_RECORD EXTRACTS_.
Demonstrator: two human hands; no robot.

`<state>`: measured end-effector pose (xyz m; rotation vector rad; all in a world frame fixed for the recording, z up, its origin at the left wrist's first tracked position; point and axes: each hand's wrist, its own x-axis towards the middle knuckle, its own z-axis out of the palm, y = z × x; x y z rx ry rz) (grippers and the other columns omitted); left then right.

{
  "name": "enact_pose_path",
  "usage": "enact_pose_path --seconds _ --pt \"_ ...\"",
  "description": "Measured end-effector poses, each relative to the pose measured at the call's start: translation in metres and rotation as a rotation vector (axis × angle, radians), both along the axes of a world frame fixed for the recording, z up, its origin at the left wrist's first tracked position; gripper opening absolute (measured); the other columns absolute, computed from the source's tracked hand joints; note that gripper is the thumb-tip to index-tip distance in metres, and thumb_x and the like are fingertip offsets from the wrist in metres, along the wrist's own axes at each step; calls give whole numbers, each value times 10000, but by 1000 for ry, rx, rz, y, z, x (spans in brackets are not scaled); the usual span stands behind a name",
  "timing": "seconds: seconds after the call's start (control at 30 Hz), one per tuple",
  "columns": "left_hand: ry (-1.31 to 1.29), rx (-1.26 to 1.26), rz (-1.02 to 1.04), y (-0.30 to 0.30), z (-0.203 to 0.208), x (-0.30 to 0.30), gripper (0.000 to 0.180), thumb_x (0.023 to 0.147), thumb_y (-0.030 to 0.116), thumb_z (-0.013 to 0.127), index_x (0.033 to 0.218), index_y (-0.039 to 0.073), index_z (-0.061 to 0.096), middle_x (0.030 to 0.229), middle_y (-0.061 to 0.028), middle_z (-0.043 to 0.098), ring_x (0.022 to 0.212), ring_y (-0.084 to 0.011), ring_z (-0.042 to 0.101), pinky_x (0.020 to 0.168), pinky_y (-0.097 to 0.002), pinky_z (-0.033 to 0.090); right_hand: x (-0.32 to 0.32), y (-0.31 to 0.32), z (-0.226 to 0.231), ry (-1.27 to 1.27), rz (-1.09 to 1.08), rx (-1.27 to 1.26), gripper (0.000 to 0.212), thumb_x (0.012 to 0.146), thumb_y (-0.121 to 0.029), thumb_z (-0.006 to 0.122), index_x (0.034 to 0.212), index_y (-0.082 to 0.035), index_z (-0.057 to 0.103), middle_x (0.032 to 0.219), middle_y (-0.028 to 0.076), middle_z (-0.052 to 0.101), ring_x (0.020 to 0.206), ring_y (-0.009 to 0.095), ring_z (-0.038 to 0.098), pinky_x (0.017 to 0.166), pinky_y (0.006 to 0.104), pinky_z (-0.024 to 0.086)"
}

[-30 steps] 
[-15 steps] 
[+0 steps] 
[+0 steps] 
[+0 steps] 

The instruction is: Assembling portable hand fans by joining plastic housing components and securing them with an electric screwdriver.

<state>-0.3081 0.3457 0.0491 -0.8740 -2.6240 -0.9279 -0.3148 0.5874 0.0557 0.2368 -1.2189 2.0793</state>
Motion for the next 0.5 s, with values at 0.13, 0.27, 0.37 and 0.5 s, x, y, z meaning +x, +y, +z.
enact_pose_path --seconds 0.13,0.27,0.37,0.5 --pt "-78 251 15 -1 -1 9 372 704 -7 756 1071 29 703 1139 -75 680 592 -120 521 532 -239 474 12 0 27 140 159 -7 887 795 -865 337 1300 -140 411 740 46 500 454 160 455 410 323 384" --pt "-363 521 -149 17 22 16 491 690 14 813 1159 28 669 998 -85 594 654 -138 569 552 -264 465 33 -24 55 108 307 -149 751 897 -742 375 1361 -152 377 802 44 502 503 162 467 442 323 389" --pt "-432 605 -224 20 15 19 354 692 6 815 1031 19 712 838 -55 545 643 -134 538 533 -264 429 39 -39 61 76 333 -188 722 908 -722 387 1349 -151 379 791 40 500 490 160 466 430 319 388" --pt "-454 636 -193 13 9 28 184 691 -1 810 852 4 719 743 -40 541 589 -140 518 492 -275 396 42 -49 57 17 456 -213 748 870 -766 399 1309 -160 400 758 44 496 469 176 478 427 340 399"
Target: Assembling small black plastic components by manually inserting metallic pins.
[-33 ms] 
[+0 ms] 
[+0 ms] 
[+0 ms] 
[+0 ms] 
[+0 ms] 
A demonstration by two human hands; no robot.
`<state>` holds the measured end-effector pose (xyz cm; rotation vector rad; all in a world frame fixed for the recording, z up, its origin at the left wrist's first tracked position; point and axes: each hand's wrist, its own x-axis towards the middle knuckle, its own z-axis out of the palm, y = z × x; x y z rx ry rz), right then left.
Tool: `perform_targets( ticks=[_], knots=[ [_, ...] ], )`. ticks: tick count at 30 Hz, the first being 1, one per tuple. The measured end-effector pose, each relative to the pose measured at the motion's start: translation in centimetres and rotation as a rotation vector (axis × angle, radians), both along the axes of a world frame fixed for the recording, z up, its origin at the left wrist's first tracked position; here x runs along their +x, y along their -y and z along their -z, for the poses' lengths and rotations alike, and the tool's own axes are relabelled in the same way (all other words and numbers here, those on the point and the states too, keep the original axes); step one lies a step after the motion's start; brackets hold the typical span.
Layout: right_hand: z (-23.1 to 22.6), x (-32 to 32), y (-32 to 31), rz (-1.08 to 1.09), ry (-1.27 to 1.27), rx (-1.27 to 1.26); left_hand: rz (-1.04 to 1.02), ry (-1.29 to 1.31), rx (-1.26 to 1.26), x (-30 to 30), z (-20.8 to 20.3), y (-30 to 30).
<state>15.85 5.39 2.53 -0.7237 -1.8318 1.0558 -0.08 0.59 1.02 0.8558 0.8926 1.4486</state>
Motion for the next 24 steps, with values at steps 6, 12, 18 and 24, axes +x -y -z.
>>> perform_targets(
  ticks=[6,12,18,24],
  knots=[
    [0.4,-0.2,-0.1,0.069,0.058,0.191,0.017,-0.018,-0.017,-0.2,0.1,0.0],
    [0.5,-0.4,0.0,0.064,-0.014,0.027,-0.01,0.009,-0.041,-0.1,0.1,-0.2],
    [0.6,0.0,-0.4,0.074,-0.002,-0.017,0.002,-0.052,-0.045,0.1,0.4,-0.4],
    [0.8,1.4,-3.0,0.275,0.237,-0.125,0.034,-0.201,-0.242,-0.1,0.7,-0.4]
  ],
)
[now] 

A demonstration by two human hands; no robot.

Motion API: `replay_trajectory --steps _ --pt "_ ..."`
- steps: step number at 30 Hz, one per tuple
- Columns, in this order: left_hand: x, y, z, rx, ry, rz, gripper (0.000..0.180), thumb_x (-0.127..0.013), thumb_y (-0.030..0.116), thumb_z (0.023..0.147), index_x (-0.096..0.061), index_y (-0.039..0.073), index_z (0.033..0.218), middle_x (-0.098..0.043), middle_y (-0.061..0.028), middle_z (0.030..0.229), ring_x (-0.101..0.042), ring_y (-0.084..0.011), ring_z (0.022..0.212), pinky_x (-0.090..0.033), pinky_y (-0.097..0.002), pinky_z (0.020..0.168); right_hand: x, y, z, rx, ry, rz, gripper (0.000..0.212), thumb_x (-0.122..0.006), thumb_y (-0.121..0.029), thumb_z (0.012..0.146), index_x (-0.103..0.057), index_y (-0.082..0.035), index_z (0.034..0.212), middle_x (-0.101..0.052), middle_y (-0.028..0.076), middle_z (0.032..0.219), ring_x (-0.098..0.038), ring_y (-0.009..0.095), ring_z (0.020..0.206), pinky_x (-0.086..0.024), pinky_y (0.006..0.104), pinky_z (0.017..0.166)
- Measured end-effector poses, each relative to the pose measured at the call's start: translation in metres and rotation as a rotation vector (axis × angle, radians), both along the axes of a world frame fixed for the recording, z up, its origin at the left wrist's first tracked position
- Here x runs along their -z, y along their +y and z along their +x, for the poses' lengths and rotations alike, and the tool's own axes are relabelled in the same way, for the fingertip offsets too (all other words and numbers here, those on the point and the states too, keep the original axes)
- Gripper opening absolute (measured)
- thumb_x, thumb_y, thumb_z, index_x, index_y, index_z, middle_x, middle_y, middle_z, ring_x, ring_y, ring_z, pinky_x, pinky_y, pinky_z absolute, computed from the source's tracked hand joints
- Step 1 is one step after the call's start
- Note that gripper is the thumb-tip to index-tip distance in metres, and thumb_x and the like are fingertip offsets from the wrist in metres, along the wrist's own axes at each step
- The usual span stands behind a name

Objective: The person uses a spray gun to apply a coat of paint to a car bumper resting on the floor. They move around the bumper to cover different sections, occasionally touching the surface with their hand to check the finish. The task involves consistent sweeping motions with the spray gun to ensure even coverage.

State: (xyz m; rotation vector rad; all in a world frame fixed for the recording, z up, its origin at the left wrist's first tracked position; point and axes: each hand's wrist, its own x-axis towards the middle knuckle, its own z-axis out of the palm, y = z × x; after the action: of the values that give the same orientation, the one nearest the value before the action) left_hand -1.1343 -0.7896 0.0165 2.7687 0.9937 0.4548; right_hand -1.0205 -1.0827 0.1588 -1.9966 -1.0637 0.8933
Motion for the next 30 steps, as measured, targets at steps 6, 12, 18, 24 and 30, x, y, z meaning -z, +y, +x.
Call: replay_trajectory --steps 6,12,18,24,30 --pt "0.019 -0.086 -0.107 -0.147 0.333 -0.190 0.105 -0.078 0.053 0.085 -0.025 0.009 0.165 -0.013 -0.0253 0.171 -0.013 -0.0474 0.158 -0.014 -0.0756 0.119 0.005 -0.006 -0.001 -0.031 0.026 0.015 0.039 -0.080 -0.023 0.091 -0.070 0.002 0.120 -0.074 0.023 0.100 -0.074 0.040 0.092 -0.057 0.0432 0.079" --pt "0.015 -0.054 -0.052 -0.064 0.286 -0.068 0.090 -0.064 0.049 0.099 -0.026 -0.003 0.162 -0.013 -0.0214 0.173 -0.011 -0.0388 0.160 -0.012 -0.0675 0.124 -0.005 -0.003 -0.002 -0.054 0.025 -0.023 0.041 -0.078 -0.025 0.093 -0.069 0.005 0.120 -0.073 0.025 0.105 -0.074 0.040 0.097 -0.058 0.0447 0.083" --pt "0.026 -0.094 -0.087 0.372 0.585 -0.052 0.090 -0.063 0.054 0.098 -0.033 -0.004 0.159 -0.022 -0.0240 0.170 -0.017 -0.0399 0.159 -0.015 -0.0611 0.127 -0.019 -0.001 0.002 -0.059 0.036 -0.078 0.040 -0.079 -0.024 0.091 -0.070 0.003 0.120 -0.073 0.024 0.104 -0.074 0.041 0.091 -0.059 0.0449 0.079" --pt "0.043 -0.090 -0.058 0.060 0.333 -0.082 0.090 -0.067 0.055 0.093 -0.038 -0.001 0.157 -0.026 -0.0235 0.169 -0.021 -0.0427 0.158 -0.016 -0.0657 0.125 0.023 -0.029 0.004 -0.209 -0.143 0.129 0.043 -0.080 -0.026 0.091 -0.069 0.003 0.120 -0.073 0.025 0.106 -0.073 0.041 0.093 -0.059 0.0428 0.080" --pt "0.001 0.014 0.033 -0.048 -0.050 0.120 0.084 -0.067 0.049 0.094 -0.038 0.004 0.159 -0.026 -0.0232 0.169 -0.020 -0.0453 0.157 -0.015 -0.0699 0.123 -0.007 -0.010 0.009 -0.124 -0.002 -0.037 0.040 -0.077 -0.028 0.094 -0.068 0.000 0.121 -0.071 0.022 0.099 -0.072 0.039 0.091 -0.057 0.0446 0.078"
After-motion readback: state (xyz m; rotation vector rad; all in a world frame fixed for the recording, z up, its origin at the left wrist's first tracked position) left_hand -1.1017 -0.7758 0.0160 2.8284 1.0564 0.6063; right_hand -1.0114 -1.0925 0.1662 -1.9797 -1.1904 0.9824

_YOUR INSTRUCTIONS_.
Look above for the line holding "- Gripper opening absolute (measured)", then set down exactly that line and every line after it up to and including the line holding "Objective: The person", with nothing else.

_EXERCISE ANSWER_.
- Gripper opening absolute (measured)
- thumb_x, thumb_y, thumb_z, index_x, index_y, index_z, middle_x, middle_y, middle_z, ring_x, ring_y, ring_z, pinky_x, pinky_y, pinky_z absolute, computed from the source's tracked hand joints
- Step 1 is one step after the call's start
- Note that gripper is the thumb-tip to index-tip distance in metres, and thumb_x and the like are fingertip offsets from the wrist in metres, along the wrist's own axes at each step
- The usual span stands behind a name

Objective: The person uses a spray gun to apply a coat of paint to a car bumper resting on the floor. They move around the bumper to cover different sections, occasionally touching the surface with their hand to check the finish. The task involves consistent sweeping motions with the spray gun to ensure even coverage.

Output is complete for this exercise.